- **Exercise brief**: Whatever lines the data contains, output all of them unchanged.

- **Information provided**:
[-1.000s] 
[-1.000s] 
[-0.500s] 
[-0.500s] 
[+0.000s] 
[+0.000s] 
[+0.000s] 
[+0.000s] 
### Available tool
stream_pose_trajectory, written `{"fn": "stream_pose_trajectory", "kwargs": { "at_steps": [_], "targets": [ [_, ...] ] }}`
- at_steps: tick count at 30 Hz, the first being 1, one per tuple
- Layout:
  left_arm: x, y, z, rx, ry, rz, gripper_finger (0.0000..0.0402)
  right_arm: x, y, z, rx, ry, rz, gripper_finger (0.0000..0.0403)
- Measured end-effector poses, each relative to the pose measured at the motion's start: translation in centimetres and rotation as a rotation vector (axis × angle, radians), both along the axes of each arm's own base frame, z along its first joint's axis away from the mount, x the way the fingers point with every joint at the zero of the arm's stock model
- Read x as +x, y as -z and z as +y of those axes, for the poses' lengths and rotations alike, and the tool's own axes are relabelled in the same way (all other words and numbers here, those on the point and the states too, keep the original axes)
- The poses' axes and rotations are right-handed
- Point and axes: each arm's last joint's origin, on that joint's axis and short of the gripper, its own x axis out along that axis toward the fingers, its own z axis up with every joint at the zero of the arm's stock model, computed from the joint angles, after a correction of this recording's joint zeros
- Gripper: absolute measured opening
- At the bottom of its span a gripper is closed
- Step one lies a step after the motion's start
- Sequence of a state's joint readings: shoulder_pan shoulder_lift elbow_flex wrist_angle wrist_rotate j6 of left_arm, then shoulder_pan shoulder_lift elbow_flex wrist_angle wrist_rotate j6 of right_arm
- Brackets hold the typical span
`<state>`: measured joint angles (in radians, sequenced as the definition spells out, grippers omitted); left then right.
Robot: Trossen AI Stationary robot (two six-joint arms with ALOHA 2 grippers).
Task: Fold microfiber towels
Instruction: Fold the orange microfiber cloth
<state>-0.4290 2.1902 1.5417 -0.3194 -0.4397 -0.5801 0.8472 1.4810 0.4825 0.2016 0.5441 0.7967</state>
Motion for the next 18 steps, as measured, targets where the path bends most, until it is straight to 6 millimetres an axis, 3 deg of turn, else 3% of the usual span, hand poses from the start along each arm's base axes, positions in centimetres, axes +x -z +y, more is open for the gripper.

- **Answer to this exercise**:
[-1.000s] 
[-1.000s] 
[-0.500s] 
[-0.500s] 
[+0.000s] 
[+0.000s] 
[+0.000s] 
[+0.000s] 
### Available tool
stream_pose_trajectory, written `{"fn": "stream_pose_trajectory", "kwargs": { "at_steps": [_], "targets": [ [_, ...] ] }}`
- at_steps: tick count at 30 Hz, the first being 1, one per tuple
- Layout:
  left_arm: x, y, z, rx, ry, rz, gripper_finger (0.0000..0.0402)
  right_arm: x, y, z, rx, ry, rz, gripper_finger (0.0000..0.0403)
- Measured end-effector poses, each relative to the pose measured at the motion's start: translation in centimetres and rotation as a rotation vector (axis × angle, radians), both along the axes of each arm's own base frame, z along its first joint's axis away from the mount, x the way the fingers point with every joint at the zero of the arm's stock model
- Read x as +x, y as -z and z as +y of those axes, for the poses' lengths and rotations alike, and the tool's own axes are relabelled in the same way (all other words and numbers here, those on the point and the states too, keep the original axes)
- The poses' axes and rotations are right-handed
- Point and axes: each arm's last joint's origin, on that joint's axis and short of the gripper, its own x axis out along that axis toward the fingers, its own z axis up with every joint at the zero of the arm's stock model, computed from the joint angles, after a correction of this recording's joint zeros
- Gripper: absolute measured opening
- At the bottom of its span a gripper is closed
- Step one lies a step after the motion's start
- Sequence of a state's joint readings: shoulder_pan shoulder_lift elbow_flex wrist_angle wrist_rotate j6 of left_arm, then shoulder_pan shoulder_lift elbow_flex wrist_angle wrist_rotate j6 of right_arm
- Brackets hold the typical span
`<state>`: measured joint angles (in radians, sequenced as the definition spells out, grippers omitted); left then right.
Robot: Trossen AI Stationary robot (two six-joint arms with ALOHA 2 grippers).
Task: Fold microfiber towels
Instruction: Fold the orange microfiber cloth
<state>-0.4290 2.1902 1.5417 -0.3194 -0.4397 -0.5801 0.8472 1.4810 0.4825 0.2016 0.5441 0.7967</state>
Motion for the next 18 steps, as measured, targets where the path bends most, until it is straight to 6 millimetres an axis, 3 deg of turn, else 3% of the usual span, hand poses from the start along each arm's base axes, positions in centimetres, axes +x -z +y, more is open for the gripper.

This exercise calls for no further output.